02-19-2017  10:52 am      •     

Those of us who practice punditry, or who are serious students of politics, are familiar with the term "wave" election. We have just experienced three of these in a row. In 2006, Democrats and Independents rose up and smacked the majority Republicans in Congress, reducing them to a minority in both houses. In 2008, Democrats and Independents united again to produce a strong wave for President Barack Obama and his Democratic allies on the Hill. So strong was this wave that states like Indiana and Virginia, which had not gone for the Democrats in decades, were swept into the winner's column.

The 54 percent of the popular vote won by Barack Obama was not as impressive as the 59 percent that backed Ronald Reagan in 1984 or the 61 percent that gave Richard Nixon forty-nine states, but in governing terms it was truly a wave. That's because it gave the incoming new president an historic opportunity to govern with strong liberal majorities in both houses of Congress.

Now, it's becoming clear that 2008 was also a "waive" election, our first. That's because the strong liberal majorities that came in with President Obama swept opposition before them in passing the historic health care takeover in March, 2010. It was the first time in modern history that a Congress ignored public opinion polls that had shown consistently for a year that the American people were opposed to the step they were about to take.

The health care takeover, labeled "ObamaCare" by opponents, was passed by narrow majorities without a single member of the opposition party in either house agreeing. This was unprecedented. Not Civil Rights, not Medicare, not even controversial measures like the creation of the federal Education Department or the giveaway of the Panama Canal were so unpopular they couldn't claim a single vote from the opposition party.

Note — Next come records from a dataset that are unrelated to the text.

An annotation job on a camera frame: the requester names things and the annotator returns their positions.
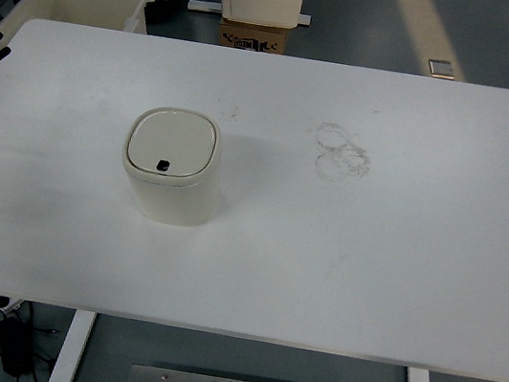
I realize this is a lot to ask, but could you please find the cream plastic storage bin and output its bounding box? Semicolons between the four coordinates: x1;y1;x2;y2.
0;0;156;38

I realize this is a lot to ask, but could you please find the black power adapter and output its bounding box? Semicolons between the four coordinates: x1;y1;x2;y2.
0;317;33;377

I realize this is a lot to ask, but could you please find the brown cardboard box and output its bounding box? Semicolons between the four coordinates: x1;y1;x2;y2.
218;18;290;55

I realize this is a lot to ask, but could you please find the white left table leg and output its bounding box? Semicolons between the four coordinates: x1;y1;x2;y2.
48;309;98;382

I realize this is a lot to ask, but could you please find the cream lidded trash can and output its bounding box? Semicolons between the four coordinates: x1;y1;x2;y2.
122;107;223;227

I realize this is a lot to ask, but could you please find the white power strip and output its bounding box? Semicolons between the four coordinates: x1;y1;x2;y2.
0;295;24;313

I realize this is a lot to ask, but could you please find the white table foot bar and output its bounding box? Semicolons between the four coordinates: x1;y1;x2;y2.
187;0;312;27

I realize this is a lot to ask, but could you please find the silver floor socket plate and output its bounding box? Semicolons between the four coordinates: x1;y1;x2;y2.
428;59;455;80

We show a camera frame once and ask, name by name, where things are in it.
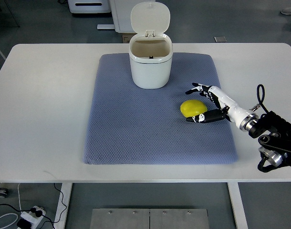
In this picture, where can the yellow lemon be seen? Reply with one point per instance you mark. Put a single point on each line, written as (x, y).
(191, 108)

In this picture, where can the grey floor socket cover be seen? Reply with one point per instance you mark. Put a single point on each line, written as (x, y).
(220, 39)

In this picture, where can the cardboard box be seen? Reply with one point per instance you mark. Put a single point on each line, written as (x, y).
(126, 37)

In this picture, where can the white table leg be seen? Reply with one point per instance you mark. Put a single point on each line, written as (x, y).
(237, 205)
(63, 205)

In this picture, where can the blue-grey textured mat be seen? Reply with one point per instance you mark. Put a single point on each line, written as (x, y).
(131, 125)

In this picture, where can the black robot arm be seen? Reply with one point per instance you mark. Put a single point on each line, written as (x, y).
(273, 134)

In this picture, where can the caster wheel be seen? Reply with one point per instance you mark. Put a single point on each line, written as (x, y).
(1, 190)

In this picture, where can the white appliance with black slot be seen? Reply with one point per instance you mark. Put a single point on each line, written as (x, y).
(89, 6)

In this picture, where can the black plug adapter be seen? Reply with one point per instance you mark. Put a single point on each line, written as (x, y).
(23, 224)

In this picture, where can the white cabinet base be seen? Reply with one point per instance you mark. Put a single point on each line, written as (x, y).
(121, 14)

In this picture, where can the white table right leg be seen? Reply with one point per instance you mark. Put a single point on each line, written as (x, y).
(237, 205)

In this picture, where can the white trash bin with lid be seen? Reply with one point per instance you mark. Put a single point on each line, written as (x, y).
(150, 50)

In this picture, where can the white table left leg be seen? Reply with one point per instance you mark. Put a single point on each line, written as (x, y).
(63, 205)

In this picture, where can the white power strip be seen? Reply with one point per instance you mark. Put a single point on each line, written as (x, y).
(34, 216)

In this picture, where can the grey metal floor plate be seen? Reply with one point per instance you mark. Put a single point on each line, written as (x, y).
(149, 218)

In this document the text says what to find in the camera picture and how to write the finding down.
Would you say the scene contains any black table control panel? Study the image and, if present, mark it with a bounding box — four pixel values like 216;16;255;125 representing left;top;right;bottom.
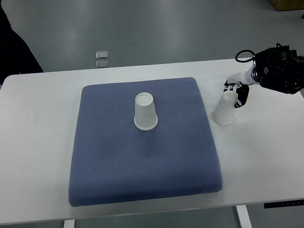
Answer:
264;199;304;209

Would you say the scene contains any white paper cup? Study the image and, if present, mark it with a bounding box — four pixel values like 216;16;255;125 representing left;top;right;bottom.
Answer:
211;91;238;125
134;92;158;131

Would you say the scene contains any lower silver floor plate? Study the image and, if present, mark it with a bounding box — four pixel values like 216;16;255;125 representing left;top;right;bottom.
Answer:
96;60;109;68

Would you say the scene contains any white paper cup on mat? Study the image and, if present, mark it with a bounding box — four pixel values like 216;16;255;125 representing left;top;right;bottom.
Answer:
134;92;158;131

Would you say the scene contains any white table leg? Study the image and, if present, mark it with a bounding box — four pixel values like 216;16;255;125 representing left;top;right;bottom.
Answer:
236;205;252;228
63;219;76;228

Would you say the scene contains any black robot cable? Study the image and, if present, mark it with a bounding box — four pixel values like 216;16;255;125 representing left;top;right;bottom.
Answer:
235;49;257;63

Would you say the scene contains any right white table leg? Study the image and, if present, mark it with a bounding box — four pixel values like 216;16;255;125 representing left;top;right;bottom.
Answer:
236;205;252;228

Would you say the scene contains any silver floor plate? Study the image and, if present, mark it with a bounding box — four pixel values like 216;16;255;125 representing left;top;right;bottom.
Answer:
96;60;109;68
95;51;108;59

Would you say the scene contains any upper silver floor plate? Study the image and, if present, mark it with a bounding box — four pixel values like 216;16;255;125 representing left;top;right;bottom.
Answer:
95;51;108;59

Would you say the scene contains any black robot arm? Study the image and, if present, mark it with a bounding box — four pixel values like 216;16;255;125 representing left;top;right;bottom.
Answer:
223;43;304;108

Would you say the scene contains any dark clothed person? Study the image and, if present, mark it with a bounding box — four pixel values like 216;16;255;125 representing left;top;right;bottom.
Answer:
0;8;43;84

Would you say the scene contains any left white table leg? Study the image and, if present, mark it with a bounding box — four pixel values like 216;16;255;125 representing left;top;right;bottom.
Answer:
63;219;76;228

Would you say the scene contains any blue textured cushion mat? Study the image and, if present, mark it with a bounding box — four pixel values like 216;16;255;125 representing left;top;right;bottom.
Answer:
68;77;223;207

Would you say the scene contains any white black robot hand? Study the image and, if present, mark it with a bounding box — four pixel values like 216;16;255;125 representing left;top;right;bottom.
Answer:
223;66;258;108

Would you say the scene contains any brown cardboard box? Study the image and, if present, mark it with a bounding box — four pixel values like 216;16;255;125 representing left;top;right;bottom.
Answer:
269;0;304;11

How was 2008 also a "waive" election? Because of waivers. Some 1400 waivers have been granted by the administration. These are temporary relief from the rigors of the new health care law. They have been granted, it seems, to favored constituents of this administration.

How can this be? If this health care reform is the greatest thing since sliced bread, why would some folks not even want a crumb? Unions, especially public sector unions, seem to be high on the list of waivees. So are businesses with fifty-plus employees who happen to be located in former Speaker Nancy Pelosi's (D-Calif.) San Francisco district.

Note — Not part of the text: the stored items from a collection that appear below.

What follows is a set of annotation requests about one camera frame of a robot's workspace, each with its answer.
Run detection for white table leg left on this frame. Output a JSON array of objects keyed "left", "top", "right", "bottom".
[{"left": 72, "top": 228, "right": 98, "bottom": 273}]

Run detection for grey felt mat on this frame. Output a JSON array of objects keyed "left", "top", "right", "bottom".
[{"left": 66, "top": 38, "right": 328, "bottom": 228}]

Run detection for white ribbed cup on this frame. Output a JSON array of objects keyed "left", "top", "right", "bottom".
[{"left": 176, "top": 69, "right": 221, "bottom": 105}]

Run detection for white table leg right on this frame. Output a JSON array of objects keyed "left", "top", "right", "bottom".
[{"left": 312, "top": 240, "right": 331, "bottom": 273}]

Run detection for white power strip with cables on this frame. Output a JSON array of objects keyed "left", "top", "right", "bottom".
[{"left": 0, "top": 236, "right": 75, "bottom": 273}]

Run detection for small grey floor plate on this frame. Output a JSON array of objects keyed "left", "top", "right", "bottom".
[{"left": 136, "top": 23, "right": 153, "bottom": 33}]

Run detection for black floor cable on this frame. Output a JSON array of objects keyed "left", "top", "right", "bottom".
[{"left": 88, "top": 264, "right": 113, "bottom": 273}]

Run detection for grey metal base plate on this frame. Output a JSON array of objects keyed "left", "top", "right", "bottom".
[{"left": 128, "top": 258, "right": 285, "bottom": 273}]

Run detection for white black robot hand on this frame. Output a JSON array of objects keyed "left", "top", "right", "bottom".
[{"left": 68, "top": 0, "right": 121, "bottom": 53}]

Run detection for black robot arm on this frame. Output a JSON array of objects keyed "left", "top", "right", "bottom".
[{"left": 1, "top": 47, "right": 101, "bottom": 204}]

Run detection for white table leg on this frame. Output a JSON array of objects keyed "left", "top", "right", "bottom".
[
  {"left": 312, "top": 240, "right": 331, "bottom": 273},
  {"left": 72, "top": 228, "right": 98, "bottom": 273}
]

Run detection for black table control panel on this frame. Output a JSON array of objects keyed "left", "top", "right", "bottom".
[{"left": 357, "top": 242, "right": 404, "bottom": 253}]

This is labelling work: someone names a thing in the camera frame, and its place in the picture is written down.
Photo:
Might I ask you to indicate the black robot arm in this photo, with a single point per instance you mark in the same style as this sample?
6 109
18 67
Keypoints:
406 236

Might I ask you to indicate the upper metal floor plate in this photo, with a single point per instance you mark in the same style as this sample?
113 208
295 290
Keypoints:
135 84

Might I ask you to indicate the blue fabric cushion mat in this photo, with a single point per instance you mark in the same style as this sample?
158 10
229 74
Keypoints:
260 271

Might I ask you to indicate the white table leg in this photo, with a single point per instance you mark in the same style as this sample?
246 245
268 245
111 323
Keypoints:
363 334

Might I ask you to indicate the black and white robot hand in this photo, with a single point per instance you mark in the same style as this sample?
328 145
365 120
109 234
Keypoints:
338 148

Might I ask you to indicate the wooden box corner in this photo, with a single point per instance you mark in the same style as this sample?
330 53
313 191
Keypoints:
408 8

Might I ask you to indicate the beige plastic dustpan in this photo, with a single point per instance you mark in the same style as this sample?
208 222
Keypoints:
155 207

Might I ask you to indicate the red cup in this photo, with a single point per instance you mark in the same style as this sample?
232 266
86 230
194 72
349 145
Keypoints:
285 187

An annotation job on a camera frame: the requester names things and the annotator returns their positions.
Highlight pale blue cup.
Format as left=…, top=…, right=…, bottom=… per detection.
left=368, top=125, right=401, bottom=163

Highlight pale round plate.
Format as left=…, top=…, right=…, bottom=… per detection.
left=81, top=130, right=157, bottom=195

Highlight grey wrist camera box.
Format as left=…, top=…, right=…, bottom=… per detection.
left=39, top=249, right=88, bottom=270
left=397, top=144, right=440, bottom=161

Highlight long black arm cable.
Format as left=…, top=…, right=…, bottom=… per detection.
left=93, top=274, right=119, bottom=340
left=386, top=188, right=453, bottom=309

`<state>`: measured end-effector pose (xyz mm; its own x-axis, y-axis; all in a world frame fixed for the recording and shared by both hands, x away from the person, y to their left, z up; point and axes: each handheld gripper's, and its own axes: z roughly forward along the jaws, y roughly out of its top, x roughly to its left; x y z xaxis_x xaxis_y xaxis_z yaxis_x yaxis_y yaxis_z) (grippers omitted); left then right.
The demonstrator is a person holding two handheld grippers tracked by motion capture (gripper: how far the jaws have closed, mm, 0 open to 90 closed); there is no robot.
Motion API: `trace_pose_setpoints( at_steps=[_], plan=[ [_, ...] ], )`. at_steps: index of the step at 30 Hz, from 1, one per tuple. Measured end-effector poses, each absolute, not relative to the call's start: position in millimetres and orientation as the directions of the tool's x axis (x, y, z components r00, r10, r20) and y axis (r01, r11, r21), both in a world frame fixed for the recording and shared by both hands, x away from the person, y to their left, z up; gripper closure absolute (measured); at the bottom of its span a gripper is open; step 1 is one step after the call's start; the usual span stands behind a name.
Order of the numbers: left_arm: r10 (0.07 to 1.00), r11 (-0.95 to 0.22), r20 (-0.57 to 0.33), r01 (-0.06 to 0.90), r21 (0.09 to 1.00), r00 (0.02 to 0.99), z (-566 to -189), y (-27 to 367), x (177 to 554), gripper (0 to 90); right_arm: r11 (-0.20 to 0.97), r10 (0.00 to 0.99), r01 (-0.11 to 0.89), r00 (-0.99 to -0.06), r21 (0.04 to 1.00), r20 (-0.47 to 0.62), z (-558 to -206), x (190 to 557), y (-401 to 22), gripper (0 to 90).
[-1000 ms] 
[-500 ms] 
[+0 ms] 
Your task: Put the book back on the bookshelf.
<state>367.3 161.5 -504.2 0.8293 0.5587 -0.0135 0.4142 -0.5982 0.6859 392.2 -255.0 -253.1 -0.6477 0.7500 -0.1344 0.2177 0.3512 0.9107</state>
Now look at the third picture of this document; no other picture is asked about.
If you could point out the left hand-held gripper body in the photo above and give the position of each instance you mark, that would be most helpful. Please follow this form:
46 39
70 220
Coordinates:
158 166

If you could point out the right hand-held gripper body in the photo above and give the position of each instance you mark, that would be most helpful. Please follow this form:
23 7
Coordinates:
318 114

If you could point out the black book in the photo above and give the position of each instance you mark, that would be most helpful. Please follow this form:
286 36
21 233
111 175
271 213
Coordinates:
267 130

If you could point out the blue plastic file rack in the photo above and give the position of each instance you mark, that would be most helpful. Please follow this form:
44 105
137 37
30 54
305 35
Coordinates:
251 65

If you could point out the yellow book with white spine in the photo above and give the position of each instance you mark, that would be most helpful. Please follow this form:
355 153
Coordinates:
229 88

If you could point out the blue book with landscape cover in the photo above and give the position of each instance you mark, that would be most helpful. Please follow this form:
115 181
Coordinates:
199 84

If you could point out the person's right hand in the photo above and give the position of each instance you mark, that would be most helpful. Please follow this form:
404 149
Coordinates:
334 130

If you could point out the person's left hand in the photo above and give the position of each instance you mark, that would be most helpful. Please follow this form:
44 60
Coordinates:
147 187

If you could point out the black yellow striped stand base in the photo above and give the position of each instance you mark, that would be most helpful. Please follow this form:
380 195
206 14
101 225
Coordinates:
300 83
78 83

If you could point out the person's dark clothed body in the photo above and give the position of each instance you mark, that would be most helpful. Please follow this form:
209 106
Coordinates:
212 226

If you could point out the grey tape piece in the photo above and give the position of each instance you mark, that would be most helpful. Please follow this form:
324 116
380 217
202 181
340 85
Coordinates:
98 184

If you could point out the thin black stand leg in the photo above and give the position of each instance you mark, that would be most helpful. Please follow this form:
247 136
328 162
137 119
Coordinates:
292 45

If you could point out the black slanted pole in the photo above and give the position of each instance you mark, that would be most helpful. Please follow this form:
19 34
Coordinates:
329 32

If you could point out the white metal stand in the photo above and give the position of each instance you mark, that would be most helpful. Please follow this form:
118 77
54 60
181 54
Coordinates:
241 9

Now, that's a story. The main reason Nancy Pelosi is the former Speaker of the House is that she single-mindedly pushed the health care bill through. Recall, she said if they had to go around the fence, over the wall, or parachute in, the House majority would pass the health care bill. Many of us thought the wall she was referring to was the Constitution. The fence was the system of checks-and-balances given us by the Founders.

People would have to have the bill passed and signed into law, Nancy Pelosi assured us, before they could fully know what was in the bill. Only then would they begin to warm to it.

They did more than warm to its secret benefits; they grew intensely hot. That's what explained the "wave" election of last fall, when Pelosi lost her majority over this issue.

The "waive" election of 2008 was unprecedented in another way: It's the first time in American history that Congress created a benefit that presumably benefited the governing coalition's constituents that many of those same loyal supporters want no part of.

Imagine if, on passage of the Civil Right Act in 1964, millions of black Americans refused to ride in the front of the bus, or eat at integrated lunch counters. Imagine if they had responded to passage of the Voting Rights Act in 1965 by staying away from the polls in droves.

That's actually what is happening now. Some of the liberal constituency groups are trying eagerly to avoid ObamaCare - all the while demanding that the rest of us not get waived.

What we are seeing is an opening up of previously undreamed of occasions for political corruption and chicanery. Or, should I say Chicago-ry?

The only remedy for this is the total repeal of ObamaCare. It's time to go back to the drawing board. And this time, let's consult the owner's manual - the Constitution.

Robert Morrison is senior fellow for policy studies at the Family Research Council, a right-wing Christian lobbying group.